Exercise requirements:
Please copy out every line in the records below that includes the word "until".

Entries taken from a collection
-- -- --

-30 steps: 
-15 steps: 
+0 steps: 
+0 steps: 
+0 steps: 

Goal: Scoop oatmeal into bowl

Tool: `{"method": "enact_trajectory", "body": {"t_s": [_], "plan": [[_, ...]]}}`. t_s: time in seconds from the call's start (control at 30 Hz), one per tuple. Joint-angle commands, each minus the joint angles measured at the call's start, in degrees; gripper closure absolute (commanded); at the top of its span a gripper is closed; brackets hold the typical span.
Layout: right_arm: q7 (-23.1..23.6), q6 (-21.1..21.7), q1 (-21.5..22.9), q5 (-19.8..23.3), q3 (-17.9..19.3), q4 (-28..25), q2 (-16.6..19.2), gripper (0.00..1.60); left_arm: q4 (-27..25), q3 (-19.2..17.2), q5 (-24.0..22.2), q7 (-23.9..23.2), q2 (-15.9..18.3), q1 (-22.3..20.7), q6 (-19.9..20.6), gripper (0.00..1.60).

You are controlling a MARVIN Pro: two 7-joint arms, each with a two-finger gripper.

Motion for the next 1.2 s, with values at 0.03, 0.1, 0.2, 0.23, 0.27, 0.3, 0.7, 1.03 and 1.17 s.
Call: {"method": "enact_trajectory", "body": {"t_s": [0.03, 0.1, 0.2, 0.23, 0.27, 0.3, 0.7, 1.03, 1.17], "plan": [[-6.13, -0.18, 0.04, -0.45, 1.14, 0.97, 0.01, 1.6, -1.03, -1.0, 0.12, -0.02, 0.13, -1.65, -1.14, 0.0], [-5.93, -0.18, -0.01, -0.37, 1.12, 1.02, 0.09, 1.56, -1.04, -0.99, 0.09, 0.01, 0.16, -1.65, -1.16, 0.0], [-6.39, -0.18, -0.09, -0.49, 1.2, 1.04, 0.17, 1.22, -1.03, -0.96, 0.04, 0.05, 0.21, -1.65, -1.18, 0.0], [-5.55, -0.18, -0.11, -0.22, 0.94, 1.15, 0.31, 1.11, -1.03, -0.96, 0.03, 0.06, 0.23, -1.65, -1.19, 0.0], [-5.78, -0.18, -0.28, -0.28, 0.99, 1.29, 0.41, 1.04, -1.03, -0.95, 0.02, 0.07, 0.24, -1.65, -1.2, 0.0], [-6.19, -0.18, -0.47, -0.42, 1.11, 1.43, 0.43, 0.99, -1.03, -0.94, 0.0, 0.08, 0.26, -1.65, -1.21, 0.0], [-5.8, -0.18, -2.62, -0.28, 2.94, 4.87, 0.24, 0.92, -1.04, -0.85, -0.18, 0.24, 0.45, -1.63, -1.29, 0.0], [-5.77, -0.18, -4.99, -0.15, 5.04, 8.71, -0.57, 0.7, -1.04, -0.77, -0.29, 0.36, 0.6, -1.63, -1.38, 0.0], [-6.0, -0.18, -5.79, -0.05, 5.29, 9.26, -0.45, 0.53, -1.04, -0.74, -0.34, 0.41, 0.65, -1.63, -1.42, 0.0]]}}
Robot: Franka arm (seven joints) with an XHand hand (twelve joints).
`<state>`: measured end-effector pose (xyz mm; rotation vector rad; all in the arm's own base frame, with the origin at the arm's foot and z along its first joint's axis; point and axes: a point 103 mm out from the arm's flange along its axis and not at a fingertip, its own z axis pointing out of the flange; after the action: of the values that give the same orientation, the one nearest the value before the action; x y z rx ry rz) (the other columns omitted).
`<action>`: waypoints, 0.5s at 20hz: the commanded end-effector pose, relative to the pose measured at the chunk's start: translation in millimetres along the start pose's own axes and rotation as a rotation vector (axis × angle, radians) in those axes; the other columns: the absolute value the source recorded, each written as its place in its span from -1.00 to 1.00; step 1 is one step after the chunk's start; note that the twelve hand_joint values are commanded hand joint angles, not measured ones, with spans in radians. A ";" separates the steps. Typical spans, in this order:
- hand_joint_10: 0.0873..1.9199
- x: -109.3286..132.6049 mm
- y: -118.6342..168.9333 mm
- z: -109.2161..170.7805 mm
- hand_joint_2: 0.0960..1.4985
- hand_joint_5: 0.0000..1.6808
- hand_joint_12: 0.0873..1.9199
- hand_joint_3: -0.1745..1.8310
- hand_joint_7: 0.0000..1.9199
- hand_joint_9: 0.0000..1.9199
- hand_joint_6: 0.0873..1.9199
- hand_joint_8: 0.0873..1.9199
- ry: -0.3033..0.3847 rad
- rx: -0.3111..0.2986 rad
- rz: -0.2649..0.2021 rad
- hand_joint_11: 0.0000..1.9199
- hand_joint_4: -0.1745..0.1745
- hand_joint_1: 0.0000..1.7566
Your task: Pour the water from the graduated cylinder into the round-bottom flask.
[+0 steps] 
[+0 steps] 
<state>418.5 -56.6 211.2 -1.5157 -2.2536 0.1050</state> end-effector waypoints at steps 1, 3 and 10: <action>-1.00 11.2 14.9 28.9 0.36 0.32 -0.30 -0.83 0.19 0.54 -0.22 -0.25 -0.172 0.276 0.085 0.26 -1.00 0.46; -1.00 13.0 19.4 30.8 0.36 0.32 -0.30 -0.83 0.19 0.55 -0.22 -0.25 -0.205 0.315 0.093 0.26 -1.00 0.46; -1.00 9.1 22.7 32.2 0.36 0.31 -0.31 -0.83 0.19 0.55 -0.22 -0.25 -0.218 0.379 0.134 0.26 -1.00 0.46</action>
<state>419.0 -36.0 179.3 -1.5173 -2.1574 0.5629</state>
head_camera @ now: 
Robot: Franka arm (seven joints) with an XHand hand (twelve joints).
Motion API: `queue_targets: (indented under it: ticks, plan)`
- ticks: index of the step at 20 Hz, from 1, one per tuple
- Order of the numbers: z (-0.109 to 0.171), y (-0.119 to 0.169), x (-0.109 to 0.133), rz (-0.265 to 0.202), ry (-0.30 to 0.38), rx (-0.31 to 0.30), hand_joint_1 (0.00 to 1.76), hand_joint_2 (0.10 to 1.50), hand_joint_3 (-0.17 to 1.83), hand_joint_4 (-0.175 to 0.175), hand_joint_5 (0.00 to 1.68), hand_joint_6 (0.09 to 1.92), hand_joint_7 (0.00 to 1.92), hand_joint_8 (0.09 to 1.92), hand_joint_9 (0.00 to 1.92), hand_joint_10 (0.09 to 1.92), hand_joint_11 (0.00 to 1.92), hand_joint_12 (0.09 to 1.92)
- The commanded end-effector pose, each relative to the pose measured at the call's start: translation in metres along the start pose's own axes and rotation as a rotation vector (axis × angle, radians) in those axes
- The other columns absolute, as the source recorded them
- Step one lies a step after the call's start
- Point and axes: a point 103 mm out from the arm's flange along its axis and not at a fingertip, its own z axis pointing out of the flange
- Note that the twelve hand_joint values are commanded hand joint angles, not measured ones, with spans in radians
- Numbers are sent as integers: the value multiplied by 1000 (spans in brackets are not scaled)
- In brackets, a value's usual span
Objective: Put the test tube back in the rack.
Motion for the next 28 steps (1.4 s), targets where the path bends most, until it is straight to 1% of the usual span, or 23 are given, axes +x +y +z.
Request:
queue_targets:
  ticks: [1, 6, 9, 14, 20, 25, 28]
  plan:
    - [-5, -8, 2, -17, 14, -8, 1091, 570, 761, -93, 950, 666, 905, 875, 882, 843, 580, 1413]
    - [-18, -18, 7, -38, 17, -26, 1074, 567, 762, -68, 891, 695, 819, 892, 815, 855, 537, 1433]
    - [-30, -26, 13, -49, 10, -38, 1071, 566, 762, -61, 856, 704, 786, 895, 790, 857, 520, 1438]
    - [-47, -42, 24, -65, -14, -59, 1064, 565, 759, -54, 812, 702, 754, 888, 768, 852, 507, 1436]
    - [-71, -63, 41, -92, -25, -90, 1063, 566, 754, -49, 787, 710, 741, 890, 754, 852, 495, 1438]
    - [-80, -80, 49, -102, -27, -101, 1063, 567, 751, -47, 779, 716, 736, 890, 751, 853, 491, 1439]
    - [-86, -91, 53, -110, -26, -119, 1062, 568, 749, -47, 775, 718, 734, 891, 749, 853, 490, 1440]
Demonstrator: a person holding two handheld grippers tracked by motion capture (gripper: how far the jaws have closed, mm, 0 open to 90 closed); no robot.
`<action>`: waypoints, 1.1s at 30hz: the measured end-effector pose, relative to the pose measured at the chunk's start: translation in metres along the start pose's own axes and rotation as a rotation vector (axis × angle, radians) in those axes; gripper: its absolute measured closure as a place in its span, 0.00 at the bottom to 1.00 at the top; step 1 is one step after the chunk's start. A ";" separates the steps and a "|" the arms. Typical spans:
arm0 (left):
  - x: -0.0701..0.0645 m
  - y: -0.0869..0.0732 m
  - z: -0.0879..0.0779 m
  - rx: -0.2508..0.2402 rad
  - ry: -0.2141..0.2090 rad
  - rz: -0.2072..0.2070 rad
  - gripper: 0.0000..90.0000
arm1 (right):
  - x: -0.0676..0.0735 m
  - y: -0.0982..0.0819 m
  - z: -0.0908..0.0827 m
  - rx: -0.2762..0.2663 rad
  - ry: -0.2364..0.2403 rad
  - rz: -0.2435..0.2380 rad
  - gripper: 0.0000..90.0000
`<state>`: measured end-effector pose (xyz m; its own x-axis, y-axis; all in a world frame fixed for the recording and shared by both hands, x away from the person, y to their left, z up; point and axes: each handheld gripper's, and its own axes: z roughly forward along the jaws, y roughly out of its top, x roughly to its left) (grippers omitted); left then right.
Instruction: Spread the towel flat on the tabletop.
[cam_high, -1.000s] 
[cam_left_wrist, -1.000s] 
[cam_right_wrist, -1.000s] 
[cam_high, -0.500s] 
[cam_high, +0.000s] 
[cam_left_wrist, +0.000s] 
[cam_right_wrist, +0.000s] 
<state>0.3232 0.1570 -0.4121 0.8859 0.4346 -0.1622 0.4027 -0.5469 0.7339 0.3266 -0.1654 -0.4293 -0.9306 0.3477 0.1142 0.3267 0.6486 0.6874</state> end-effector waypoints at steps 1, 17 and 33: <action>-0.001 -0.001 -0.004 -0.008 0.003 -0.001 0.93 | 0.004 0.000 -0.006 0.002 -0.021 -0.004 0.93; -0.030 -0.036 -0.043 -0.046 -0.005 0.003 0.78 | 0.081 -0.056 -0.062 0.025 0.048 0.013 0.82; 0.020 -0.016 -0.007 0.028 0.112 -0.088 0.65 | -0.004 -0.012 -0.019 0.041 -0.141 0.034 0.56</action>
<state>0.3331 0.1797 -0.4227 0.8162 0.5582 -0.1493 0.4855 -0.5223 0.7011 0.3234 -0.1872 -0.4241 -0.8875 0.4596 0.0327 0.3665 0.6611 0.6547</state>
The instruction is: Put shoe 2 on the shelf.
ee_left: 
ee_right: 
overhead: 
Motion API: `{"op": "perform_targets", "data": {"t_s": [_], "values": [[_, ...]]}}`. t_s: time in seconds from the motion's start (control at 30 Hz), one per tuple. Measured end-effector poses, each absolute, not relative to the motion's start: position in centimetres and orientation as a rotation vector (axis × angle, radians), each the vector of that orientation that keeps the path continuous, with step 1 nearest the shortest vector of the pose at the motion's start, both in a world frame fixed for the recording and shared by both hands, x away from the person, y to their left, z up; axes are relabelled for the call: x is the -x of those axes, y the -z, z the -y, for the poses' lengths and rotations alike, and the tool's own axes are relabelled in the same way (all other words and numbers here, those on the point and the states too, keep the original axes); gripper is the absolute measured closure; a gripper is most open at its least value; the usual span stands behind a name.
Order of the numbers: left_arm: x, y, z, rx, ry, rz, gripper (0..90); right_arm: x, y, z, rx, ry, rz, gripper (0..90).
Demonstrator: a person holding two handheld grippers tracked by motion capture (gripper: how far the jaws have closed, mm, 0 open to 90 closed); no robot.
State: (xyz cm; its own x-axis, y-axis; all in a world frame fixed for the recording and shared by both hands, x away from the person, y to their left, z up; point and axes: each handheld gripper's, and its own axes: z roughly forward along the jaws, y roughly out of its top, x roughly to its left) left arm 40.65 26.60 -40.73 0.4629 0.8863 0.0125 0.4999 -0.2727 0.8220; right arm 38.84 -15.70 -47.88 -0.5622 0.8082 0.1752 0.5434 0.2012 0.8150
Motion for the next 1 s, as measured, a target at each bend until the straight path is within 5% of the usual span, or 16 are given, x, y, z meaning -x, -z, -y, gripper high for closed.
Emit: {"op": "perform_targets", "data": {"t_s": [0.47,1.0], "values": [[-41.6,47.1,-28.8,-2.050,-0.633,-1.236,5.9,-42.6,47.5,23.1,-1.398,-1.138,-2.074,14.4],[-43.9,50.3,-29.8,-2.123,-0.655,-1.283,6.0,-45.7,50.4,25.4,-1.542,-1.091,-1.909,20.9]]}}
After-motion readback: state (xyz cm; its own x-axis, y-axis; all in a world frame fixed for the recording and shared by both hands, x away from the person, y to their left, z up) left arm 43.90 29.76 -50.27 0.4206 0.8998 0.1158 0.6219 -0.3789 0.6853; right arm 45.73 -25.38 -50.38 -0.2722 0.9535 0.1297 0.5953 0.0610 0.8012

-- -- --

The answer:
Motion for the next 28 steps (1.4 s), targets where the path bends most, until it is straight to 1% of the usual span, or 23 are given, axes +x +y +z.
Motion for the next 1 s, as measured, a target at each bend until the straight path is within 5% of the usual span, or 16 are given, x, y, z meaning -x, -z, -y, gripper high for closed.

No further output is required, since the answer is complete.